Sorrows of Stephen is a play by Peter Parnell, and was originally published in 1980. The original production was at the New York Shakespeare Festival.

==Synopsis==
In the first scene, Stephen reads The Sorrows of Young Werther. He meets a bum on the street while trying to hail a taxi, and the bum turns out to be Howard Fishbein, who he knew in high school. They briefly discuss Stephen's book. Howard shows that he has a gun, explains that his girlfriend has left him, and he tells Stephen he might use the gun on himself. Stephen tells him not to and leaves, accidentally driving away in a taxi with Howard's gun.

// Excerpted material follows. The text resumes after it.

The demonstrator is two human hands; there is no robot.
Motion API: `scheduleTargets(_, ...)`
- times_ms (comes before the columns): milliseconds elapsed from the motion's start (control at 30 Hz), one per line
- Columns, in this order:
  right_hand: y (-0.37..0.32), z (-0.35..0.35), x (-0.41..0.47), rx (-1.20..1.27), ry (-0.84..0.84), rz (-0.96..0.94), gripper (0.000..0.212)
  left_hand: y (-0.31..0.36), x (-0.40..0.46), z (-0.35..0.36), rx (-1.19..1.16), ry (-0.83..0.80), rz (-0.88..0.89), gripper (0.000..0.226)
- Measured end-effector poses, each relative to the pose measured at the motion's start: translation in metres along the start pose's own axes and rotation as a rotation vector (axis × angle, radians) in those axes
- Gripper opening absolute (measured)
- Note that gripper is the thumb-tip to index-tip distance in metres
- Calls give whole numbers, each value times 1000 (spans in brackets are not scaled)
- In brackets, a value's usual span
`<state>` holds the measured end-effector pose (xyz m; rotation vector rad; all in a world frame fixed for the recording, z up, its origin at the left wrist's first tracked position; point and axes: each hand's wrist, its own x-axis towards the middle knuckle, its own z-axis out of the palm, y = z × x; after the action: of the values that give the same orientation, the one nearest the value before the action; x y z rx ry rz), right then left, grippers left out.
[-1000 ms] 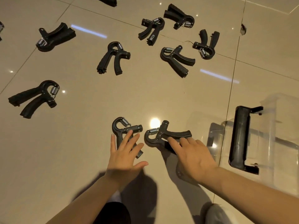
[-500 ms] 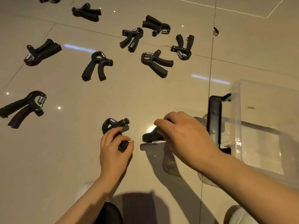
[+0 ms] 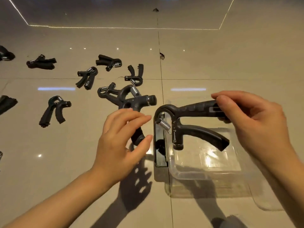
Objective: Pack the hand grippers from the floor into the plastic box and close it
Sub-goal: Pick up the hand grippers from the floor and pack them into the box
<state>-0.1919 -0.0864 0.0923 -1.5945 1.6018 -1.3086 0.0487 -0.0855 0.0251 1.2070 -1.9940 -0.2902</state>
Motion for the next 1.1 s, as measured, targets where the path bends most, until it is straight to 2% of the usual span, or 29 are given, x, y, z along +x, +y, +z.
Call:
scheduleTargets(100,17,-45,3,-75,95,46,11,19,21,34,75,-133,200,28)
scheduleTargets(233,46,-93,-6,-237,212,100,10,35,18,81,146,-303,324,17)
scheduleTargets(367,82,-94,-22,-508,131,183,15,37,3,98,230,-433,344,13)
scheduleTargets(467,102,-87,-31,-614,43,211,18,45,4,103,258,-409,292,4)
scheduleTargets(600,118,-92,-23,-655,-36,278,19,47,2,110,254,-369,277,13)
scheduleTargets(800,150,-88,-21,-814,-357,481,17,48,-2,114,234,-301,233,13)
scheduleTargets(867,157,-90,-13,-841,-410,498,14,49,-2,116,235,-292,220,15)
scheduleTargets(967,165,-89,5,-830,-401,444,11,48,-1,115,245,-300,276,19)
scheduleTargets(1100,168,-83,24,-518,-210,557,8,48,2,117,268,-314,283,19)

In the next scene, Stephen's girlfriend Liz leaves him. He returns to his apartment to find her moving out. He brings her flowers and chocolates, but she doesn't really appreciate, saying it isn't special because he brings her flowers every day. He makes her write down the phone number of where she'll be staying, but when he calls the number after she leaves, he finds that she wrote down a different number. So Stephen is now depressed. He decides to go to the opera date they had by himself.
In the taxi he takes to the opera, he asks the female driver to change the radio station to listen to the beginning of the Mozart opera. They converse about the fact that she's a female taxi driver, he asks if she gets hit on by a lot of men, and she says yes sometimes, but that she only picks up men she thinks she'll like. Stephen immediately asks if she wants to go to the opera with him, but she turns him down because she has to work. He gets out at the opera, and leaves his book in the taxi. The driver picks it up.

While watching the opera, he passes a note to the woman sitting in front of him. She and her date get up and leave.

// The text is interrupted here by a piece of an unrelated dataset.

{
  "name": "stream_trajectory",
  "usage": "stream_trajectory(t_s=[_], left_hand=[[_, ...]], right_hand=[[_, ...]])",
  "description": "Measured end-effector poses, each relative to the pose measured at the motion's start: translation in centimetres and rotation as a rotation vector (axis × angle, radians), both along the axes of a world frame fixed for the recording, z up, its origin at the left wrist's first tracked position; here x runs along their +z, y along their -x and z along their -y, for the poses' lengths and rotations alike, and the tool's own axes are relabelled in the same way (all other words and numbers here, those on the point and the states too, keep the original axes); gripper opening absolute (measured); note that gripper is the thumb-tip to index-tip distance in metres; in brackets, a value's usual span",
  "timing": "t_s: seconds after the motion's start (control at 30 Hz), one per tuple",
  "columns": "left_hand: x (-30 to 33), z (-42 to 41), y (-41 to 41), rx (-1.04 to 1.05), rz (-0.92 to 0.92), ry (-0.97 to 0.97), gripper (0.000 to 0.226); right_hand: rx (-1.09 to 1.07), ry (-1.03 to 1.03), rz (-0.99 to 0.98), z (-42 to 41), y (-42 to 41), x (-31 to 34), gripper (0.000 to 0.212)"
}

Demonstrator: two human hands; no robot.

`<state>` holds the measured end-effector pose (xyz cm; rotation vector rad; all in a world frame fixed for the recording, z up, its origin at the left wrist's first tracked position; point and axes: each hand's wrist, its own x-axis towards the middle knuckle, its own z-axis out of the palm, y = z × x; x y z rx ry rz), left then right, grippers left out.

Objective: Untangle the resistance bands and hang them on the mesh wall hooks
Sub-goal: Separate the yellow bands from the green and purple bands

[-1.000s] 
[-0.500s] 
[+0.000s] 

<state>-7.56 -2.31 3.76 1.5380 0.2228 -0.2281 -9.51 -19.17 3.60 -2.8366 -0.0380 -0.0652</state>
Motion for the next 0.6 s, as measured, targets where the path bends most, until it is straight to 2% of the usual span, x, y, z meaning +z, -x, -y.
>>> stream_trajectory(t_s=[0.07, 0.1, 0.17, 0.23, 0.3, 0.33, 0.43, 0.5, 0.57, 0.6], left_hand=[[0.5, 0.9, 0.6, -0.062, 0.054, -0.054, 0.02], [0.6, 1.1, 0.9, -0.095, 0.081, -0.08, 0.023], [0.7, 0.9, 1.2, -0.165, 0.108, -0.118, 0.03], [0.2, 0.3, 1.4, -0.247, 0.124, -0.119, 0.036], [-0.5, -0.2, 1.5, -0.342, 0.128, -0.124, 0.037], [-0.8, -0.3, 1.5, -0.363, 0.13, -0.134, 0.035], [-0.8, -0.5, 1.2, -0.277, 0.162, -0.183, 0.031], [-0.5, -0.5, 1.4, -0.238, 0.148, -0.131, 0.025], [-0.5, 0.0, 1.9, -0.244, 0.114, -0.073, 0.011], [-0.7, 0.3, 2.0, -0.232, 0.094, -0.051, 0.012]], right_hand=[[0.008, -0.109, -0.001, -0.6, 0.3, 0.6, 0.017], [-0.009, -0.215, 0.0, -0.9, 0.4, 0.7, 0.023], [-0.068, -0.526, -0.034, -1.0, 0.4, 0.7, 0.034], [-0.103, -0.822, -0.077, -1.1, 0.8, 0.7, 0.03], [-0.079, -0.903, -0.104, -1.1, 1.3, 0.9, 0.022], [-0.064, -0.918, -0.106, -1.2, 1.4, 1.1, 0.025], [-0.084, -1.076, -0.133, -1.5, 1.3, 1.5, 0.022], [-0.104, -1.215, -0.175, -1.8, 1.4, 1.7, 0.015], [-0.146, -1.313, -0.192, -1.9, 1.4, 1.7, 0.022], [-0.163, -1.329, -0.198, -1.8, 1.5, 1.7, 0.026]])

Stephen talks to his friend William about how he feels. He explains that this just keeps happening. William is concerned about Stephen. William is in a relationship with Christine. They've been together for six months, and William tells Stephen how he thinks he will marry her. Stephen mentions that he knows Christine just well enough to know that likes her. William agrees that she is a fantastic girl.

As a rebound, Stephen has a short fling with a waitress named Sophia Pickle from a diner he eats in. When they wake up in his apartment, she tells him that he seems lonely. He agrees. He tells her he is afraid be alone; she says that he isn't alone; he counters with the fact that he will be when she leaves.

Stephen goes to the Plaza Hotel to have lunch with Mrs. X, the woman he met at the opera. William and Christine are set to have a lunch date, but William is quite late, and Stephen decides to jump on the opportunity, having lunch with Christine and leaving no note for Mrs. X. They have a nice lunch and become interested in each other. Stephen, having gotten another copy of Sorrows of Young Werther, gives it to Christine. William then rushes in, apologizing that he is late, and they all walk to a park across the street.

Stephen leaves the other two alone as they walk, and Christine asks William if he wants to get married. He says, yes, but not just yet. They start to walk to the zoo, and Christine realizes she has left the book that Stephen lent her. She returns to the park bench to find a note telling her specific lines to read in the book, signed “Love, Stephen.” She smiles and walks away. Stephen has been watching from the bushes.

In an almost identical situation, William then interacts with the bum Howard Fishbein, who threatens with him a gun for money. Howard recognizes him as a radio personality. He reveals that his gun is actually a comb, Stephen having taken the real one. William catches a taxi.

Stephen and Christine are very in love. He brings her a cabbage, imitating what two characters in Sorrows of Young Werther do, and Christine reminds him that the character gives an orange, not a cabbage. He isn't too fazed, and they (mostly Stephen) have lengthy conversation about how they like each other and what to do about William.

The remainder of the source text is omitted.